Supply of abrasive 16 16 ml / min

Polishing time 5 minutes

After polishing, a load was applied to the surface of the polishing cloth through the dressing tool while the table was rotating, the rotation of the table could be 25 rpm. The load applied to the dressing tool was set at 5 kgf.

The entire surface of the abrasive cloth was treated by sliding the dressing tool back and forth along the radial direction of the abrasive cloth.

7 and 8 show a comparison of the results of various properties of the dressing tool of the present invention related to the conventional dressing tool. 7 and 8 are merely results of dividing the drawing space for convenience.

In these figures, the indication "A" shows the results regarding a comparative dressing tool manufactured by a process comprising attaching diamond particles having an average particle diameter of 180 mu m to the entire surface of a disk substrate having a diameter of 100 mm. . In this dressing tool, the suspended diamond particles were not removed, and the nickel plating had a thickness of 110 µm.

The indication "B" shows the result with respect to the comparative dressing tool manufactured by the same process as the indication "A" except that the suspended diamond particles were removed by the grinding wheel.

Indication “C” is produced by a process comprising widening the spacing (distance) between diamond particles attached to the surface of the substrate by simply reducing the supply of diamond particles during adhesion of the diamond particles to the substrate. The result regarding the comparative example dressing tool is shown.

Marking "D" includes mixing diamond particles and glass beads, temporarily fixing the mixture to a substrate, and then removing the glass beads to widen the spacing of diamond particles attached to the substrate. Results are shown for a comparative dressing tool made by the same process as disclosed in "Background". In this dressing tool, the average particle diameters of diamond particles and glass beads were 180 µm and 200 µm, respectively, and the mixing ratio of diamond particles to glass beads was 1: 10, and the thickness of nickel plating was 110 µm.

The indication “E” is the result of an exemplary dressing tool of the present invention, wherein diamond particles of another group of diamond particles having an average particle diameter of 180 μm and diamond particles having an average particle diameter of 130 μm are 1:10. It mixes by mixing ratio and the thickness of nickel plating is 110 micrometers.

7A shows the polishing rate obtained under the above-described polishing conditions. As indicated by the results of the indication "B", satisfactory polishing rate could not be obtained by simply removing the suspended diamond particles. The results in table "E" indicate that satisfactory polishing rates can be obtained by the present invention.

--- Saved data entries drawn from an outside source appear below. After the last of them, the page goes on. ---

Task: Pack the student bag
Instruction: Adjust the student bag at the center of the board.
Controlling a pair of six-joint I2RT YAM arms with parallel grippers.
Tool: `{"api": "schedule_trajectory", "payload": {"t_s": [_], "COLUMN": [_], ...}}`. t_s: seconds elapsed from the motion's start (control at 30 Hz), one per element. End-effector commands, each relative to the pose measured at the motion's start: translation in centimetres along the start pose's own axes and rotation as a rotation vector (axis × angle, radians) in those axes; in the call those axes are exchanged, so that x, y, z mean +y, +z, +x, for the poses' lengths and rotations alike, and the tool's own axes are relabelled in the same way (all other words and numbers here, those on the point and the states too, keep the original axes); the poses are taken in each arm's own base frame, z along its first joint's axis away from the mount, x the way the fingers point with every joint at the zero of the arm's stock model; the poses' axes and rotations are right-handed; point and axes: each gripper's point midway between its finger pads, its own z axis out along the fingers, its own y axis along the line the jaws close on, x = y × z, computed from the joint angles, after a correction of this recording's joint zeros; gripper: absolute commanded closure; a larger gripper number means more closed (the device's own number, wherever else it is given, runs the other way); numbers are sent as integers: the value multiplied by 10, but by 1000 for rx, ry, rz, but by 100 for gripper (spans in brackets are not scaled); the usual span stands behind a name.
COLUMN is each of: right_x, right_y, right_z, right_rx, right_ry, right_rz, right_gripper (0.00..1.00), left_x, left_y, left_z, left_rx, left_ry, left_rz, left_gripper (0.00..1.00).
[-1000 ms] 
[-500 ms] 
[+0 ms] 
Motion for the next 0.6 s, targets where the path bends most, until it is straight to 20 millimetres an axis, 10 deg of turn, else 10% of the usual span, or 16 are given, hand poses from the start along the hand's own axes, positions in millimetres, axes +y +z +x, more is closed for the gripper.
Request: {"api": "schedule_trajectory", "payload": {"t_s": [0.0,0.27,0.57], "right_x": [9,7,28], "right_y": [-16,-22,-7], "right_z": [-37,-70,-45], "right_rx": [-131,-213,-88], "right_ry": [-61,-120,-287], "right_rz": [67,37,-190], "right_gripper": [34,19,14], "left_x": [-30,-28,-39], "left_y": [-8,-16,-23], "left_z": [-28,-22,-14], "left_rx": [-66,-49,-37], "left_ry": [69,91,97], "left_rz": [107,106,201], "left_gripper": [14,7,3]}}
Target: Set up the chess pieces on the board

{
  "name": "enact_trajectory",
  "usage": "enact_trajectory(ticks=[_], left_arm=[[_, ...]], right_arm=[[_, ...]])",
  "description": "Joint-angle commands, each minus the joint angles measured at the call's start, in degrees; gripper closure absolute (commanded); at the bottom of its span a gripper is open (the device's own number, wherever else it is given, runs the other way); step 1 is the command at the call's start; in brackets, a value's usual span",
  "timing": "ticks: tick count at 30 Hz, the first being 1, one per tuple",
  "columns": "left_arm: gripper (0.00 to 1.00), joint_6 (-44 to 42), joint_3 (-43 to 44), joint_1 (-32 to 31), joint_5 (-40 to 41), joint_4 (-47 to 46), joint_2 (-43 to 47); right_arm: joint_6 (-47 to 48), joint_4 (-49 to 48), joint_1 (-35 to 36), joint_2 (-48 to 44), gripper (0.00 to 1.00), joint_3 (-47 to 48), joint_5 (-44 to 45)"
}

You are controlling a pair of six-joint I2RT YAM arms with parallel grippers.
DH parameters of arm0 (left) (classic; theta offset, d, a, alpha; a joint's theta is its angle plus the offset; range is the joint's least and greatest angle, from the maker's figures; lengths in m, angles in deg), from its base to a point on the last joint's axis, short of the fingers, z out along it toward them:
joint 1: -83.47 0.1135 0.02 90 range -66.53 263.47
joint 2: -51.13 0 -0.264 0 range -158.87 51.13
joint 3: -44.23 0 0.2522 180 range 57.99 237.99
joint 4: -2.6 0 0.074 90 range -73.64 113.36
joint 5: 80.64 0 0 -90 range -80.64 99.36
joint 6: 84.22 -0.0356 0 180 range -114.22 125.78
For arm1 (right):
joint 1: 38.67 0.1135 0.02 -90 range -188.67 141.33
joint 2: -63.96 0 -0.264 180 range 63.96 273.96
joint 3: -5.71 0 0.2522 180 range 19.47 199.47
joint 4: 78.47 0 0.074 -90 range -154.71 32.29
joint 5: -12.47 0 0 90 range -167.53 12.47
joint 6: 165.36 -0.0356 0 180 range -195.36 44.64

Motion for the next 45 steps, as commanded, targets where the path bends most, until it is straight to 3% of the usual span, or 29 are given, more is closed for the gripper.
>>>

FIG. 7B shows scratch generation caused by dropping diamond particles onto an abrasive cloth. As shown in the result of the indication "A ", scratch generation occurs significantly higher when the suspended diamond particles are not removed. Conversely, removing suspended diamond particles, including the result of "E" for the dressing tool of the present invention, makes it possible to control scratch generation sufficiently low.

Fig. 7C shows the concentration of nickel contamination formed on the surface of the abrasive cloth during dressing. As shown in the results of the tables "C" and "D", nickel contamination with high contamination of 10 ¹³ atoms / cm ² or more was detected when exposed to the diamond particles, which is a high percentage of nickel plating. In contrast, the results of "E" indicate that the nickel contamination concentration in the dressing tool of the present invention can be controlled sufficiently low, provided that the polishing cloth is not in contact with the nickel plating. However, contamination in the polishing solution due to the dissolution of nickel plating was detected.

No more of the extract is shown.